自分で言っておいてなんて自分勝手なんだろうと、今更ながら申し訳なさに涙が出る。
こんな陳腐な手作りチョコでそれを二人に伝えようなんて、傲慢以外のなんでもない。
「だからずっと傍にいてほしい」なんて完全に僕のエゴだ。
続きの言葉が声にならず二人の手を握ったまま下を向くと、その手が同時にぎゅっと握り返された。
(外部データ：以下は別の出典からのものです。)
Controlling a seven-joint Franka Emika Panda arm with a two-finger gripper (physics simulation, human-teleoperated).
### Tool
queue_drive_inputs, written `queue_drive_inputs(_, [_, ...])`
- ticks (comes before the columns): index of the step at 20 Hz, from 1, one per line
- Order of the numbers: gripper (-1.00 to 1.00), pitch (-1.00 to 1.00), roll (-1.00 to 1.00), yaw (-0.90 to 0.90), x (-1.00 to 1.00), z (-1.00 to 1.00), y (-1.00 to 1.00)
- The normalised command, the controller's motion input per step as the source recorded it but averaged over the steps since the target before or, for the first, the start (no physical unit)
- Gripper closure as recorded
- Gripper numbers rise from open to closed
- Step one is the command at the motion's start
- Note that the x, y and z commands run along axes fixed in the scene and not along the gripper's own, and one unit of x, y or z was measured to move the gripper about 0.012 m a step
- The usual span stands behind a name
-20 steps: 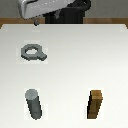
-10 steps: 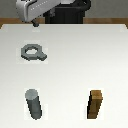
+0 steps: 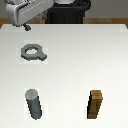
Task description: Put the loop with the handle onto the peg.
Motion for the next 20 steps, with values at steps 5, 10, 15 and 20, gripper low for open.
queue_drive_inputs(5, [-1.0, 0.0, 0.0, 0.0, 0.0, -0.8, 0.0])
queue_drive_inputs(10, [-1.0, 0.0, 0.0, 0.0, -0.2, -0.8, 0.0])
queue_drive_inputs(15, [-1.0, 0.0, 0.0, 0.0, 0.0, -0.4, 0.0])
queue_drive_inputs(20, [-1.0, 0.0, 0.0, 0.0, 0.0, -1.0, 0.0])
「んーメソなんとかはちょっと分かんねーけど、大昔から三つは一緒だったってことだな」
「どれかひとつでも欠けたら成り立たねぇってことか」

僕は恐る恐る二人の顔を交互に見る。
そこには今までで一番優しい顔があった。

「で、これを俺たちに?」
「……うん」
「そうか。三人一緒の証か…」

二人は僕のスマホに写るオリオン座のチョコをマジマジと見ながら微笑む。
そしてそのまま立ち上がり、僕も二人に促されるように立つと三人で台所に向かった。

「よーし、これを三人で作ろうぜ!」

椿が意気揚々と腕まくりをしてみせる。
その姿にまた少し涙が出たけど、僕はその腕を掴んだ。

「いや、椿の手伝いはちょっと…」
「え〜、なんだよそれー」
「俺もお前は手伝わない方が上手くできると思う」
「なんだよお前まで。棗のくせに生意気だなー」

椿が棗の鼻を摘む。棗は鬱陶しそうにそれを振り払う。
懲りずに椿がまた同じことをやろうとして、棗がやめろと逃げて。
僕はその見慣れているはずの光景がやはり愛しくて愛しくて、二人に聞こえないように小さく鼻を啜った。

「…そうだよ、棗のくせに生意気だよ」
「お前もまたそれかよ」

苦笑いする棗の頬にそっと口づけを落とす。

「「え…」」

それに驚き目を丸くしてフリーズする二人を置いて、急いで居間からスマホを持って来るとそれを棗に差し出した。

「はい」
「…なんだよ?」
「内緒で作って驚かせたかったのに、肝心な時にヤカンが鳴ったから作れなかったんだよ」
「は? ヤカンが鳴ったのは俺のせいか!?」
「君のヤカンでしょ。だから、これは棗が作るのが正解だと思う」
「おーそうだそうだ!」

棗から離すように椿が後ろから僕を抱きしめ「俺にも〜。梓俺にもチュー!」と頬を前に突き出す。その頬を即座に棗につねられた。
椿が目を吊り上げながらその手をつねると、棗も舌打ちしながらもう片手で椿の頬をまたつねる。

僕は「ちょっと、二人とも…!」なんて口では言いながら、心の中でそっと呟いた。

どうかいつまでも――こうして三人でいられますように。
古代の星たちに、そう願わずにいられない。